Kraus points out the the recent introduction of generative AI (of which ChatGPT is the most famous example) opens up possibilities for the AI-based system to answer questions just as a doctor does.

A recent study found that an AI chatbot achieved a higher rate of correct diagnoses than human clinicians on certain complex conditions. Both the chatbot and the clinicians were presented only with a clinical summary. How much better could both have performed if they could have interviewed patients?

Kraus suggests that states (the jurisdictions where licensing occurs) adopt guidance about the use of AI in making judgments. The potential, she says, is exciting, but regulators have to step in to ensure consistency and safety. The FDA, unfortunately, has lots of other things to regulate and is somewhat overwhelmed. On the other hand, the FDA did carve out special rules for software in health care (which they bureaucratically classify as “devices”) and have not neglected AI.

Kraus says that court cases might also establish yard lines.

According to her, rules about supervision (which determines the doctor’s responsibility as nurses, technicians, and front desk staff interact with patients) don’t map well to AI systems. “What does it mean to contract out a service to AI?” she asks.

Levinson summarizes the use of AI in health care by saying, “AI is a tool.” And it can vastly expand access to accurate diagnoses across the world. However, he says we need a lot more research into the effectiveness and accuracy of current tools.

Legal guide posts are not the only developments that will determine the adoption of AI; Kraus says that the responses of the doctors and the public also affect the spread of new systems.
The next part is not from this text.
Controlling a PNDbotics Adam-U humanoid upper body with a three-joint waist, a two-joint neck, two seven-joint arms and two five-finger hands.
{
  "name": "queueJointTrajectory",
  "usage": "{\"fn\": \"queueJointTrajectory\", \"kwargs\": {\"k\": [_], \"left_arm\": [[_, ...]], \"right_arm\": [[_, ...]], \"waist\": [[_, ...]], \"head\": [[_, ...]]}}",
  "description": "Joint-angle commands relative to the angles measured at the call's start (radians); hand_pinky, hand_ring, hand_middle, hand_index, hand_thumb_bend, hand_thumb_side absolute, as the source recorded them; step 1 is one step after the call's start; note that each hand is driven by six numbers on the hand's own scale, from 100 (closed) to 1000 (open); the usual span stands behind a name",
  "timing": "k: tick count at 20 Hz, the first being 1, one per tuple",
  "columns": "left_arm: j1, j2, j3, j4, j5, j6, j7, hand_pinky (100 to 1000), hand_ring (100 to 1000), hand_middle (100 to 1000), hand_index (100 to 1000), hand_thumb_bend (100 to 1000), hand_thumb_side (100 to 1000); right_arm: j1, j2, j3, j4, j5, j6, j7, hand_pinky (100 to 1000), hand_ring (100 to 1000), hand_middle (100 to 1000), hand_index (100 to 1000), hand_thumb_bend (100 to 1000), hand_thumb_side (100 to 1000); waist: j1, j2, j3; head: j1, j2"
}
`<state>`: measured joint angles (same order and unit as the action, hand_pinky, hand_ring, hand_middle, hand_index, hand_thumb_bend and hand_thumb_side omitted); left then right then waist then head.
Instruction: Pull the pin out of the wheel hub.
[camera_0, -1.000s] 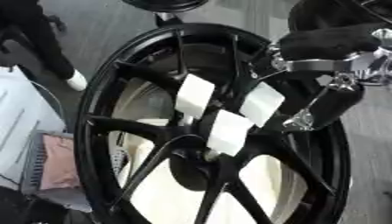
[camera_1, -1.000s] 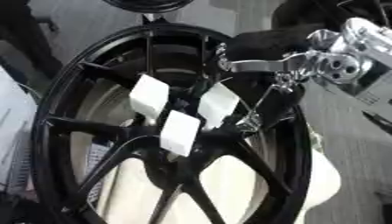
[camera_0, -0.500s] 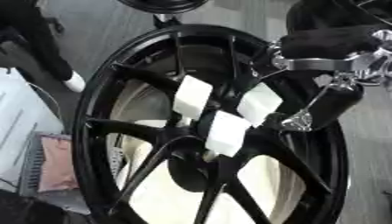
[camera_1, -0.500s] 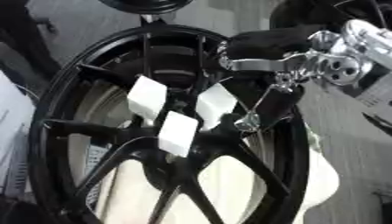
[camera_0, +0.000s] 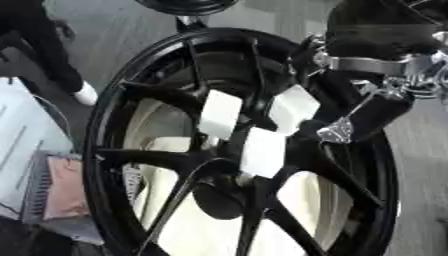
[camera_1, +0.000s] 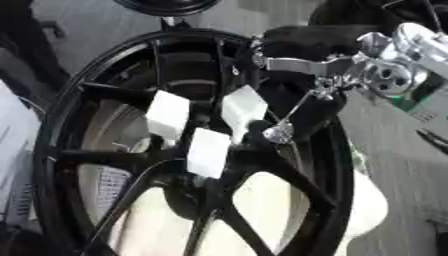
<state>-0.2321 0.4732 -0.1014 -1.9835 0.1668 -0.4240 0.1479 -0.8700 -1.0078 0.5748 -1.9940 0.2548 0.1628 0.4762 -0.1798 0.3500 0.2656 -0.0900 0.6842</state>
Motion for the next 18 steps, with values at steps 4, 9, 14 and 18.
{"fn": "queueJointTrajectory", "kwargs": {"k": [4,9,14,18], "left_arm": [[-0.007,0.011,0.003,-0.017,0.005,0.002,0.001,778,652,615,793,100,736],[-0.006,0.012,0.005,-0.017,0.01,0.003,0.001,779,653,616,794,100,734],[-0.005,0.012,0.008,-0.017,0.015,0.003,0.002,779,655,616,794,100,732],[-0.003,0.013,0.011,-0.017,0.019,0.003,0.004,779,655,617,794,100,730]], "right_arm": [[-0.009,-0.04,-0.05,-0.006,0.007,0.0,-0.011,832,626,391,468,165,100],[0.012,-0.071,-0.104,-0.006,-0.033,0.041,-0.019,831,620,389,463,148,100],[0.036,-0.101,-0.189,0.003,-0.105,0.121,-0.057,830,614,387,458,122,100],[0.043,-0.118,-0.253,0.037,-0.112,0.148,-0.088,837,615,389,461,121,100]], "waist": [[0.013,-0.032,-0.003],[0.016,-0.04,-0.01],[0.021,-0.048,-0.014],[0.024,-0.054,-0.02]], "head": [[0.003,-0.008],[0.004,-0.015],[0.004,-0.024],[0.005,-0.032]]}}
A recent study by UserTesting in the U.S., Britain and Australia found a striking divide in patients’ trust in AI, with U.S. consumers more willing to trust AI than those in the other two countries. Of course, privacy preservation is another concern of doctors and patients.


The question of bias arises across all AI platforms and use cases. Levinson says that the question ultimately comes down to “Who is the gatekeeper?” The people who choose the data on which AI is trained, and how often the model is updated, determine whether bias creeps in.
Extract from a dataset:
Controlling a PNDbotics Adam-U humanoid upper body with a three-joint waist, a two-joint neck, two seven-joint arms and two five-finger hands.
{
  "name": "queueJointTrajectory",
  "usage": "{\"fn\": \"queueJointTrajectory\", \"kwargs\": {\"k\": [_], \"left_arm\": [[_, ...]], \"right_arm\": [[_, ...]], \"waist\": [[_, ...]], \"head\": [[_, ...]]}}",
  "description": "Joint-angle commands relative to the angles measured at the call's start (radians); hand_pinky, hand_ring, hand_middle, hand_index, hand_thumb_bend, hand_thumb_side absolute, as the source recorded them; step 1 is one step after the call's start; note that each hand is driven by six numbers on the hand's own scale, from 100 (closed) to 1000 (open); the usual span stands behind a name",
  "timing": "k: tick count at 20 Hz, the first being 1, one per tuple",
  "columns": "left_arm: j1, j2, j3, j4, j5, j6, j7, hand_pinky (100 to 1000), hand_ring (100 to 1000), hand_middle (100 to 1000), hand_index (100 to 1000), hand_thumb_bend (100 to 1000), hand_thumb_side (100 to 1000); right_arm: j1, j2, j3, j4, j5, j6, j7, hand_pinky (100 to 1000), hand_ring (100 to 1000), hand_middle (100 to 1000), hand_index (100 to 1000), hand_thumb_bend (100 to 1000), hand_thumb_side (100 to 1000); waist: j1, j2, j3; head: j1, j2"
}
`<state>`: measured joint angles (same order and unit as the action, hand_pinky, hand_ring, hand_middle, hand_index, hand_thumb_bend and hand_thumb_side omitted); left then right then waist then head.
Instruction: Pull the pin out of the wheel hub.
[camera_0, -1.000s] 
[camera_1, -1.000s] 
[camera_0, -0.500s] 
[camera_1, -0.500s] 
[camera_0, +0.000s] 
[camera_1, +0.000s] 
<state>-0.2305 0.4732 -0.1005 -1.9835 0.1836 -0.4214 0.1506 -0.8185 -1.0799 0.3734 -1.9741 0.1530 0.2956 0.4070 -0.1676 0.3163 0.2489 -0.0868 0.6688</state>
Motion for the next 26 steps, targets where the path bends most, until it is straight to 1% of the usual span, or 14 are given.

He says, “Technology should not deliver ideology.” In other words, the developers of the system need to examine and overcome their own tendencies toward bias.

What Do the Chatbots Say?

I felt that an article on AI also needed to interview generative AI tools. So—after I finished this draft—I fed the following prompt to ChatGPT and Google’s experimental chatbot, Bard:

List the risks of using AI and ways to overcome these risks specifically in medical, clinical situations. Explain the problem in practical terms that a clinician or computer programmer could use to make AI safer and more effective in medical settings.
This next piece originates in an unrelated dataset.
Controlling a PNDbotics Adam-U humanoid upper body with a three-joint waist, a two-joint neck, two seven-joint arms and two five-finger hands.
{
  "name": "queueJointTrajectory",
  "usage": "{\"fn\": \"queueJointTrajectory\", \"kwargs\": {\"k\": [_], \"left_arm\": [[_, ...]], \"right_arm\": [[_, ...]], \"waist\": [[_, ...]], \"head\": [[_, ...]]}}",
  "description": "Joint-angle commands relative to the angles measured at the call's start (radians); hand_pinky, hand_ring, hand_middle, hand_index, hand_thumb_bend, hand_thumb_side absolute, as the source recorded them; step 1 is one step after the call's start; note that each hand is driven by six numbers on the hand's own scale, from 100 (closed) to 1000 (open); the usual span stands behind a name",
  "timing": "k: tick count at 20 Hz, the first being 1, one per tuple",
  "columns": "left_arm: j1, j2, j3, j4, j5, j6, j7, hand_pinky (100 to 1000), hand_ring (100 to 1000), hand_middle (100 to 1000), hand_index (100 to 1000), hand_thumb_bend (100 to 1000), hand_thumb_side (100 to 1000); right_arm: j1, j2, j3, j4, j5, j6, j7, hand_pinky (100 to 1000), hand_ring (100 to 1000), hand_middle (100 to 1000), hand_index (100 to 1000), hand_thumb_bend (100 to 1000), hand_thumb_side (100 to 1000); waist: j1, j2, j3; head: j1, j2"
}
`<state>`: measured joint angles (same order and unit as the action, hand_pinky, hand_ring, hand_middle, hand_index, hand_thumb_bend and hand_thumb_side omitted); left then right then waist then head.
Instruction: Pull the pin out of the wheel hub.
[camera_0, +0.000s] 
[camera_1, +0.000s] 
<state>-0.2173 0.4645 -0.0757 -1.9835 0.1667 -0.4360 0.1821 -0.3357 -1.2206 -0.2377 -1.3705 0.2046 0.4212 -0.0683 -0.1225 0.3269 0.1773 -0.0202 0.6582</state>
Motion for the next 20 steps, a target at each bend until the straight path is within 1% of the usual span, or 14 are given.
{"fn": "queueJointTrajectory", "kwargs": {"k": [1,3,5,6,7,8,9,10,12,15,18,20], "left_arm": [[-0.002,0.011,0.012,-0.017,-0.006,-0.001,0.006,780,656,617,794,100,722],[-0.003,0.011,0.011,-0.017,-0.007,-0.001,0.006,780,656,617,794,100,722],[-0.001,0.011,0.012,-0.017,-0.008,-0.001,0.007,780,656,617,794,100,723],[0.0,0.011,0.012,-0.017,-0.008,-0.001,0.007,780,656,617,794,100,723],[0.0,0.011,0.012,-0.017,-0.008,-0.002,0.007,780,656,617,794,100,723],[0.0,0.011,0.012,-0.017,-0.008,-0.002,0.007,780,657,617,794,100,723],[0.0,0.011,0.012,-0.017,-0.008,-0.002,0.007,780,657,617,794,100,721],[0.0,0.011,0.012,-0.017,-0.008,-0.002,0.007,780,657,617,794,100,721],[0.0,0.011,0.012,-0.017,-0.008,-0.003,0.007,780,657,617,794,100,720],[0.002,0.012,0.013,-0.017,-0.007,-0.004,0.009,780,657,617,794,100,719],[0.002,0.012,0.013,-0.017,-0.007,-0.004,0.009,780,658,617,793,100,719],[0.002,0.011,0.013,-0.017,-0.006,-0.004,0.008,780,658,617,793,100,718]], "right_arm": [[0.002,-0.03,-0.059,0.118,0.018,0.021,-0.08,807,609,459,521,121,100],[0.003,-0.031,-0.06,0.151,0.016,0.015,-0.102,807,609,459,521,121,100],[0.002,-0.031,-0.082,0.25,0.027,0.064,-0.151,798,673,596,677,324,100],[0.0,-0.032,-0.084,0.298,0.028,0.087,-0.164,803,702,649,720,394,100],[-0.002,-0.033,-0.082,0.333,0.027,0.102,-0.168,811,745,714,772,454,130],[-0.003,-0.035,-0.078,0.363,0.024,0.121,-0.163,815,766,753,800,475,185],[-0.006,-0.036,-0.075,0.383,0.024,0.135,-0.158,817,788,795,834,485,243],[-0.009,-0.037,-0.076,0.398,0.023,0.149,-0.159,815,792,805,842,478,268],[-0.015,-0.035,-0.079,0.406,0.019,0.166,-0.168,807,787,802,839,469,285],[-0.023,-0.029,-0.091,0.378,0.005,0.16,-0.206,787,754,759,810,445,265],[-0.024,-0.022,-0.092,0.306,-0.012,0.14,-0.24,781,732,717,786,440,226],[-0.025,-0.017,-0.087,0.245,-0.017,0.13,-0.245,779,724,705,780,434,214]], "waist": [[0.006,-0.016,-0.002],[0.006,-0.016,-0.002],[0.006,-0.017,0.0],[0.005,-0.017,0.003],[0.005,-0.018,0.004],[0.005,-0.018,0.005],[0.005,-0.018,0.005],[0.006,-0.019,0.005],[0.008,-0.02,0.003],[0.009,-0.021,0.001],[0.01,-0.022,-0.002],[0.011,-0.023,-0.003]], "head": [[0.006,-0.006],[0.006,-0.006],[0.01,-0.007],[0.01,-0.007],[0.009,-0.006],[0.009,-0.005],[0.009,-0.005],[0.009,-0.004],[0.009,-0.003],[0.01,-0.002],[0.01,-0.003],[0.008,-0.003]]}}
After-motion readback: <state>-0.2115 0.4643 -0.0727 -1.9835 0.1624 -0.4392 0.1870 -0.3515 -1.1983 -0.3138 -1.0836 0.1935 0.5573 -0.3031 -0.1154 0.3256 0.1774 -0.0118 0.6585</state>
The chatbots did quite well, identifying problems that health care workers should be concerned about, such as transparency, privacy protections, and the risk of relying too much on AI’s output. Both chatbots indicated that AI tools must provide clinicians reasons to trust them.

ChatGPT directly raised the question of liability, the central issue in this article. Bard did not mention liability explicitly, but touched on it by citing as a risk, “Clinicians may become overly reliant on AI recommendations, neglecting their own clinical judgment and potentially missing critical information.”

ChatGPT also gets a plus mark for explicitly calling for regulation: “Establish clear guidelines and regulations for the ethical use of AI in healthcare. Foster collaboration between legal experts, policymakers, and healthcare professionals to address legal and ethical challenges.” In contrast, Bard listed recommendations for clinicians and programmers, but not for governments or regulators.

Do these robust answers mean that AI can correct its own weaknesses? Perhaps if we can train AI with ethical values, it can take on some of the tasks assigned to humans in this article.

AI is currently under a legal and regulatory magnifying glass, which is a difficult position but probably necessary. We need to understand how AI works in health care without burning it to a crisp.